Select from the data all lines with the word "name".

[Stored dataset items]
*-*-*

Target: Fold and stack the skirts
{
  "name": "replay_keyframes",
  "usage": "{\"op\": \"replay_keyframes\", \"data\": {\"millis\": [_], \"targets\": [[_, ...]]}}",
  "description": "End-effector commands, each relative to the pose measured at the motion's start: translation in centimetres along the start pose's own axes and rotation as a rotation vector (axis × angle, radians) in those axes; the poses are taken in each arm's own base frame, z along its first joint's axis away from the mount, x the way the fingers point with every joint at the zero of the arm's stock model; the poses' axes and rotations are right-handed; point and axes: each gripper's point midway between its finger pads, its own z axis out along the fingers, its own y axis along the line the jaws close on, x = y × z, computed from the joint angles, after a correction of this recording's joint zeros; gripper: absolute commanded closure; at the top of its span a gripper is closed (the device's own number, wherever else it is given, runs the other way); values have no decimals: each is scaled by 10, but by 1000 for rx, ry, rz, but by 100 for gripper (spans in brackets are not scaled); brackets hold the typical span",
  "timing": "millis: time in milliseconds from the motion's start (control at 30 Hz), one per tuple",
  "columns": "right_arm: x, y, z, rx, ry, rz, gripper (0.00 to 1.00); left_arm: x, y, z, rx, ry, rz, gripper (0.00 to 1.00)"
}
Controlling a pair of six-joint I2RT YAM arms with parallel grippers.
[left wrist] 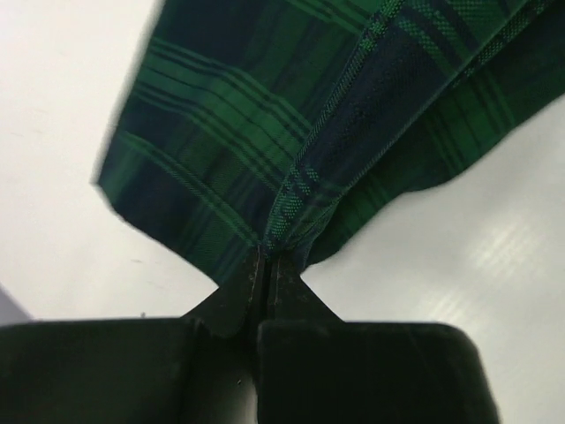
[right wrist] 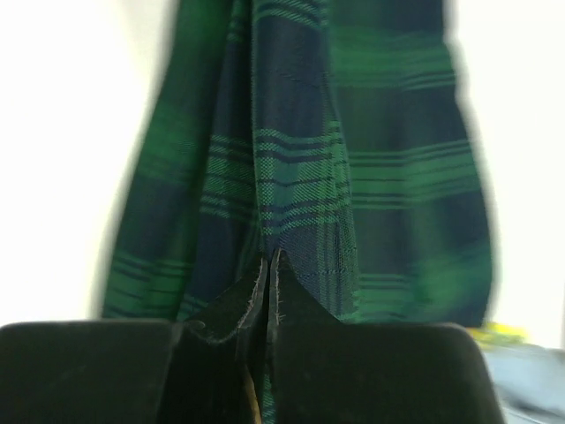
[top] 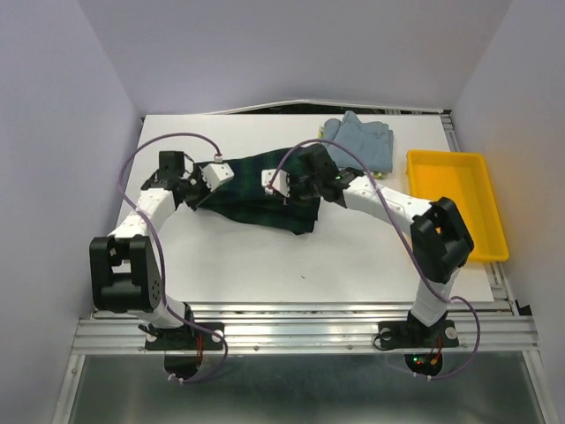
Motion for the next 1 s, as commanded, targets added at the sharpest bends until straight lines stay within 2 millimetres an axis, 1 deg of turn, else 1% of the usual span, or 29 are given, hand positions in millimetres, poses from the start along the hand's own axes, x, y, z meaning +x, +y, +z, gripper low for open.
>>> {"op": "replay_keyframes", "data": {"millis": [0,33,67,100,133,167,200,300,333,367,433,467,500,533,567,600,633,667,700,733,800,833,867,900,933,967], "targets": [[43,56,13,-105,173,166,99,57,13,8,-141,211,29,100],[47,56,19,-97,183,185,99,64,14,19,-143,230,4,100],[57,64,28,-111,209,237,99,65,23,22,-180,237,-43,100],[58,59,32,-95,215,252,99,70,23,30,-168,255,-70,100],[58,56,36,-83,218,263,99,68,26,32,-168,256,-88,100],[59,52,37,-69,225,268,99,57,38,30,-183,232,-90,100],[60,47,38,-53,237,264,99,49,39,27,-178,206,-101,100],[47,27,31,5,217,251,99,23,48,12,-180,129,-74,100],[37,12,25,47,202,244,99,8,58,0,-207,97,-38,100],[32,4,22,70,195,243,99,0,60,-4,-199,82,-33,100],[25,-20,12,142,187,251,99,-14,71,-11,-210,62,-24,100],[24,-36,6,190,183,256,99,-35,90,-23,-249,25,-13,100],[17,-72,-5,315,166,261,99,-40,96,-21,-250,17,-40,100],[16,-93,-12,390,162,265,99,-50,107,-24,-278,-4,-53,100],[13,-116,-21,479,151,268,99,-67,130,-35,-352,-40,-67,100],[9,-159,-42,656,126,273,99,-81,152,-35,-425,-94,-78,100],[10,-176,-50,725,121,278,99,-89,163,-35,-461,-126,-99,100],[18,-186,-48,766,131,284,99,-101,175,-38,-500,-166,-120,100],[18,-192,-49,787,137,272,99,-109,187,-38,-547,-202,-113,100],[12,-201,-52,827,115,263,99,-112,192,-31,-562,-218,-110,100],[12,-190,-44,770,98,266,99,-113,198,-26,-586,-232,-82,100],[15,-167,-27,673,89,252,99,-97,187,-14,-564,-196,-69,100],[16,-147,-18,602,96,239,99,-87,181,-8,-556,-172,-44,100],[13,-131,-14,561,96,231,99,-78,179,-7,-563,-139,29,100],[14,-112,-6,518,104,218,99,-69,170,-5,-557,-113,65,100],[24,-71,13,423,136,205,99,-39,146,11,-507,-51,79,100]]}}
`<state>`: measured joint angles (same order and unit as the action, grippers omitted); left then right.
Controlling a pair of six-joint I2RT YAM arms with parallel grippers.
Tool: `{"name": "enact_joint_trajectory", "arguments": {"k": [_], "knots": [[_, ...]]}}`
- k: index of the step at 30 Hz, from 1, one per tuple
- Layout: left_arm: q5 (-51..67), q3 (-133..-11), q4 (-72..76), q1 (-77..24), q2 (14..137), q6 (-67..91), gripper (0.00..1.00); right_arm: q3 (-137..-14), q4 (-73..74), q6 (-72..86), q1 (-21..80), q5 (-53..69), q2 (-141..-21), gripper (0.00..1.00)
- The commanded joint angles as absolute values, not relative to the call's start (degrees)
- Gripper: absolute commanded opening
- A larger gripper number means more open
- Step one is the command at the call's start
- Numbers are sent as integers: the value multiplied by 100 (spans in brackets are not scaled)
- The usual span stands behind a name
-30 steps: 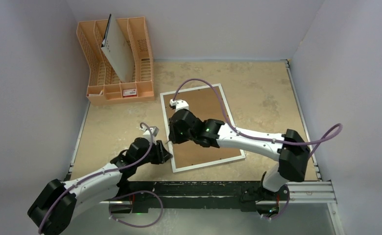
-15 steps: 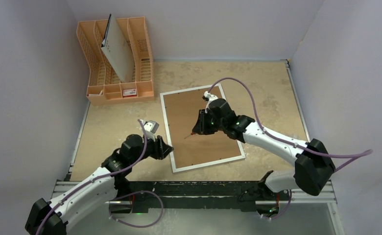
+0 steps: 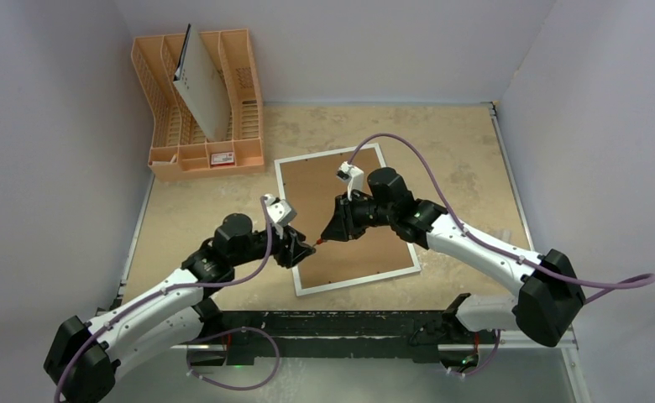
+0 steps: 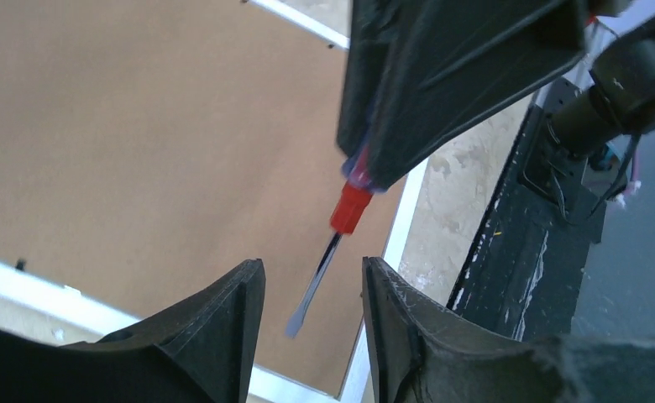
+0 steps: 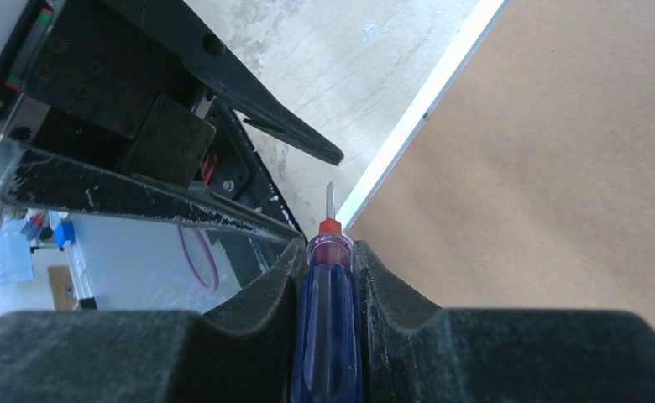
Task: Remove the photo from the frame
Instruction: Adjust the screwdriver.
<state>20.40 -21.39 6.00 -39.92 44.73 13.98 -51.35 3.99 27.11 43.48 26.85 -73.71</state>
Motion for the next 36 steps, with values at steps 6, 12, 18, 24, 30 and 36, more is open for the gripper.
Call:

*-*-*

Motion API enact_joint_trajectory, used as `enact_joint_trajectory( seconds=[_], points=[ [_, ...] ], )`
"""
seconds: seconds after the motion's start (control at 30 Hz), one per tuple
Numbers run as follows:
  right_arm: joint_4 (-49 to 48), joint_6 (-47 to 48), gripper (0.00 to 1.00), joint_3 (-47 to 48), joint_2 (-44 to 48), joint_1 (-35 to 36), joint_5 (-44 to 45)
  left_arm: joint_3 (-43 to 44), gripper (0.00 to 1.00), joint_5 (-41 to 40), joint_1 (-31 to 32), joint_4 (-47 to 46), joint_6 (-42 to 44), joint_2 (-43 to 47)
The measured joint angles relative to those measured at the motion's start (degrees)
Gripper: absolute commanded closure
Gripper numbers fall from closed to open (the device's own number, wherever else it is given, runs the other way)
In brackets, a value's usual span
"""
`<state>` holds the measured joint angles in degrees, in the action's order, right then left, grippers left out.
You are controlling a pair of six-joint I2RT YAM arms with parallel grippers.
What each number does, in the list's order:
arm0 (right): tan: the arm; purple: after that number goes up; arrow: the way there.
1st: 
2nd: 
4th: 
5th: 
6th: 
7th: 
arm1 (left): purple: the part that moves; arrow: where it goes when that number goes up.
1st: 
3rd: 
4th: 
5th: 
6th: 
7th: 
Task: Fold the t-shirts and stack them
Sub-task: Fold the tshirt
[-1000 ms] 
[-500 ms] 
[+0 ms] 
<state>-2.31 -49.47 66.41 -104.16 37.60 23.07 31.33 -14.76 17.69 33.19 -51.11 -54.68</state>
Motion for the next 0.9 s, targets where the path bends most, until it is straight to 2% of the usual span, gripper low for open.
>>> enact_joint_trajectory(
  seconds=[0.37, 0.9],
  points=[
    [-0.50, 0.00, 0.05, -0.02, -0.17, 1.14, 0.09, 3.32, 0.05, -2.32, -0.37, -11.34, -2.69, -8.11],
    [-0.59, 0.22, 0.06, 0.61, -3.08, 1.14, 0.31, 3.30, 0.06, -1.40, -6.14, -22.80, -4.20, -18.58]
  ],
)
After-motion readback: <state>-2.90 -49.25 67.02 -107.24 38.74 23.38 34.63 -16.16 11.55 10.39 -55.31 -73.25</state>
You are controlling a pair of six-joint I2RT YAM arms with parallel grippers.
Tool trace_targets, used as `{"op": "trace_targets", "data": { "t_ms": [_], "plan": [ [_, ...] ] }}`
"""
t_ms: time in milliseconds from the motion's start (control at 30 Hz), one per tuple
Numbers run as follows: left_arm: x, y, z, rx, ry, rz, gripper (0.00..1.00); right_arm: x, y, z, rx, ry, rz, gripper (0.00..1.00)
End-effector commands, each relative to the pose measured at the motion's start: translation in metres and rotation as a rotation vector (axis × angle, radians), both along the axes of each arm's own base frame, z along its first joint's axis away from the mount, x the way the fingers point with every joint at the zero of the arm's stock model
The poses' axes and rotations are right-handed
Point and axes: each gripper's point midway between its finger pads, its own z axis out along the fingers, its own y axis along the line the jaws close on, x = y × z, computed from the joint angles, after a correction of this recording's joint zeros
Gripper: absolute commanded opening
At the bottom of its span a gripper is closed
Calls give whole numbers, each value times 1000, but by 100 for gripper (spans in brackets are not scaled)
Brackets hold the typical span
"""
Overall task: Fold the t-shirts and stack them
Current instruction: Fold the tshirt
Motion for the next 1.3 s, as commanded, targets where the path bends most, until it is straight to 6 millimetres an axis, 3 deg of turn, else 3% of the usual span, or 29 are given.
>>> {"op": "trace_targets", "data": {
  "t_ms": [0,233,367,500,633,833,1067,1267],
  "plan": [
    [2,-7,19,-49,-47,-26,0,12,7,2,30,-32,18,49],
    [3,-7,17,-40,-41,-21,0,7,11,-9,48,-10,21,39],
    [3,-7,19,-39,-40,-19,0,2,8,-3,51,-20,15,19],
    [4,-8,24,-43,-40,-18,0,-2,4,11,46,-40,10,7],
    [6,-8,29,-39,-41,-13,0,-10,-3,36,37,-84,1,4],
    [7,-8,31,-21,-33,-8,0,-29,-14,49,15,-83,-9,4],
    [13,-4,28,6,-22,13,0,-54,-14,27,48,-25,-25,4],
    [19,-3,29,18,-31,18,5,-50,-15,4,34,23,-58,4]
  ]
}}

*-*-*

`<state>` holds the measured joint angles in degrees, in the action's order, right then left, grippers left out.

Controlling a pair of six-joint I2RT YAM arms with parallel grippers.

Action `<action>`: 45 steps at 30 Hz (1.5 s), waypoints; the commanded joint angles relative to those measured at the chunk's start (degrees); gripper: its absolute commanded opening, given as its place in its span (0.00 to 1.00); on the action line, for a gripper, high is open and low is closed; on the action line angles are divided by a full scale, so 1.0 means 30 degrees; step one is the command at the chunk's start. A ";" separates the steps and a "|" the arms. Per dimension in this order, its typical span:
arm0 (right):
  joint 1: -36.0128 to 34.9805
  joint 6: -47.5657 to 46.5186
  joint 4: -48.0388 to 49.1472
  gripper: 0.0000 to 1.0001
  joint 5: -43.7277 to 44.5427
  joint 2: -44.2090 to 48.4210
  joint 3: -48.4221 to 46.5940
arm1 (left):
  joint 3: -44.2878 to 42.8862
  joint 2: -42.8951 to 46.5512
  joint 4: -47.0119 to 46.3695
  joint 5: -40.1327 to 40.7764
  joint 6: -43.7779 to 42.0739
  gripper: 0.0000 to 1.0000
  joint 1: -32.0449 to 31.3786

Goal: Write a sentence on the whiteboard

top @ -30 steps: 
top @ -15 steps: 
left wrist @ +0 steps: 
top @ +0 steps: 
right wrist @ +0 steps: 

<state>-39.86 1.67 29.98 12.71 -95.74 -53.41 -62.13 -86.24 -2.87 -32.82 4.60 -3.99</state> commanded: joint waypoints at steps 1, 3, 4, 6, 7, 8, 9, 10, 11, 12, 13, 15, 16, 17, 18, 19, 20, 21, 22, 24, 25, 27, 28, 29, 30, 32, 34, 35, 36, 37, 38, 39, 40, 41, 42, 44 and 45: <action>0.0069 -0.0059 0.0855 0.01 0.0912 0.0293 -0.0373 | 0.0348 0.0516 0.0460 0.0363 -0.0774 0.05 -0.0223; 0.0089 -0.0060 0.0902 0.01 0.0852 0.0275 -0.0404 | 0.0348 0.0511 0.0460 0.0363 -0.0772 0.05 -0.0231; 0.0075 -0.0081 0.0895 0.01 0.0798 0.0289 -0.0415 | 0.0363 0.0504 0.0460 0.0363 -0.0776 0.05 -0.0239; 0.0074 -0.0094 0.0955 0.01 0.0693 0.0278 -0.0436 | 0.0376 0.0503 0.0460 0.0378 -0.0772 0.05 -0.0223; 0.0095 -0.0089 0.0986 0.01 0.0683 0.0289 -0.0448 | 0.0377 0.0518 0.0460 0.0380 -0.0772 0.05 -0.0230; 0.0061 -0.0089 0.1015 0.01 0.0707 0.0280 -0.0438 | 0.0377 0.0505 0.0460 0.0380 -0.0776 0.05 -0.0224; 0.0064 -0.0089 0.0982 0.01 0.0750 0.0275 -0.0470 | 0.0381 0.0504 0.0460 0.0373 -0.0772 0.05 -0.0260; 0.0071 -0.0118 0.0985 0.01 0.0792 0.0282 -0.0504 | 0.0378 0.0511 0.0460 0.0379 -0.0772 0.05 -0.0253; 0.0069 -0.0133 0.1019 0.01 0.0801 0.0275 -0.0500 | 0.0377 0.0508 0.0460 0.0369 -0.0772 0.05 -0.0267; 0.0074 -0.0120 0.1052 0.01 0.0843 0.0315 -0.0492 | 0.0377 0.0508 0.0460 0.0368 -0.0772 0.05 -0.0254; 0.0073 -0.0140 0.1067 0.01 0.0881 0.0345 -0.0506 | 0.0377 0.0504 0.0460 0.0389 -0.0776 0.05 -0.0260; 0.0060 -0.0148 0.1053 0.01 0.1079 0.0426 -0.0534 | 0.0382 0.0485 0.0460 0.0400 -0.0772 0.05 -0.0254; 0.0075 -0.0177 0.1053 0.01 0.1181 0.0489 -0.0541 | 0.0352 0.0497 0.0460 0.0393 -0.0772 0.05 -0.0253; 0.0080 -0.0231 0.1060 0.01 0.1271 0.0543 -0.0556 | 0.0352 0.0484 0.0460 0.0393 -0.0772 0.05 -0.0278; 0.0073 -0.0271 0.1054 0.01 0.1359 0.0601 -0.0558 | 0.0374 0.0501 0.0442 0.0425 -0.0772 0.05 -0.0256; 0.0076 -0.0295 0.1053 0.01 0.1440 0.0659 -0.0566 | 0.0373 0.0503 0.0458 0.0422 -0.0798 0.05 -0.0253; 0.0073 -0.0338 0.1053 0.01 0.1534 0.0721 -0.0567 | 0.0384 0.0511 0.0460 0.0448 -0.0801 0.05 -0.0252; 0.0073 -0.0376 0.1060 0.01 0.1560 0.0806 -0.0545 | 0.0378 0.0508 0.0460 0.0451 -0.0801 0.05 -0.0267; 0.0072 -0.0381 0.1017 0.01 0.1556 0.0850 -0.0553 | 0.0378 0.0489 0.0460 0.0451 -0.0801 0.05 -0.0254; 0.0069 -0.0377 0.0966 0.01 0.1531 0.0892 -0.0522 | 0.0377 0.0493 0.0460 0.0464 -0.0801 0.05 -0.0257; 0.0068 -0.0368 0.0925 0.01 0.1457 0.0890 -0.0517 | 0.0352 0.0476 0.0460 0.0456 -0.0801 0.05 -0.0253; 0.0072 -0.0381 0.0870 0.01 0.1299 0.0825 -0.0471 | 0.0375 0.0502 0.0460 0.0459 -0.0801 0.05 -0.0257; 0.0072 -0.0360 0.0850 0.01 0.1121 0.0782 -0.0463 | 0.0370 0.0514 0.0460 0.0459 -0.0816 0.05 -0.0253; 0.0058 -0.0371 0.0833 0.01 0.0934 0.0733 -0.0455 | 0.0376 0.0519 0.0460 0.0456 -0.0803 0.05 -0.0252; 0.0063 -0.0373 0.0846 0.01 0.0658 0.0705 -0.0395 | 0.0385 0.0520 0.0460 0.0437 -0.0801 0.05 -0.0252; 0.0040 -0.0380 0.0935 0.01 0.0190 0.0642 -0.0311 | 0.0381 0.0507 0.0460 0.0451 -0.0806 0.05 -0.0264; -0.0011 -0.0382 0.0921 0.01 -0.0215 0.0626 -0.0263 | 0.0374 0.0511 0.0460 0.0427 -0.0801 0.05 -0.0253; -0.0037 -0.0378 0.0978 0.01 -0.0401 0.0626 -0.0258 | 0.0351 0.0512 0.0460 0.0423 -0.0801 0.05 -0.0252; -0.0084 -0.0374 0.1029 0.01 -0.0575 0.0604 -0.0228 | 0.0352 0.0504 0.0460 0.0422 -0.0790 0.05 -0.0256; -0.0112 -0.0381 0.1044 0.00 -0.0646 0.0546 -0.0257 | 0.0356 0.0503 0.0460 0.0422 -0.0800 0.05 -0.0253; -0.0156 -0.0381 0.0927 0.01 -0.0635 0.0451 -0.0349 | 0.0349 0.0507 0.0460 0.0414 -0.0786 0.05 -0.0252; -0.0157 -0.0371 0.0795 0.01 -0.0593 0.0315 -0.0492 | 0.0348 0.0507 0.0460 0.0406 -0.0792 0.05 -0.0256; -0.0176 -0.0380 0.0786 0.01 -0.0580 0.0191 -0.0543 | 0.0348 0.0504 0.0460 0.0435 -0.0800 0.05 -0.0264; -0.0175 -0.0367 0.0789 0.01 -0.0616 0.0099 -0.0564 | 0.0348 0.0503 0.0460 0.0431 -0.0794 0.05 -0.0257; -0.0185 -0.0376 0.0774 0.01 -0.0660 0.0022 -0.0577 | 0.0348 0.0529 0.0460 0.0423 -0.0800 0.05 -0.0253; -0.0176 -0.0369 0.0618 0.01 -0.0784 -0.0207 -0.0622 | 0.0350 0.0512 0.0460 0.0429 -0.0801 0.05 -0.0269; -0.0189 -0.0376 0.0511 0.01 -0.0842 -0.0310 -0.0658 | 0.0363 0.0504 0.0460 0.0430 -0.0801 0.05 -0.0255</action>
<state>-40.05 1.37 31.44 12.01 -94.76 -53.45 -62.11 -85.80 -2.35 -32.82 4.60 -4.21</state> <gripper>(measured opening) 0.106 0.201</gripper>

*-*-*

## Task response
  "name": "replay_keyframes",
Tool: `{"name": "enact_joint_trajectory", "arguments": {"k": [_], "knots": [[_, ...]]}}`
- The usual span stands behind a name

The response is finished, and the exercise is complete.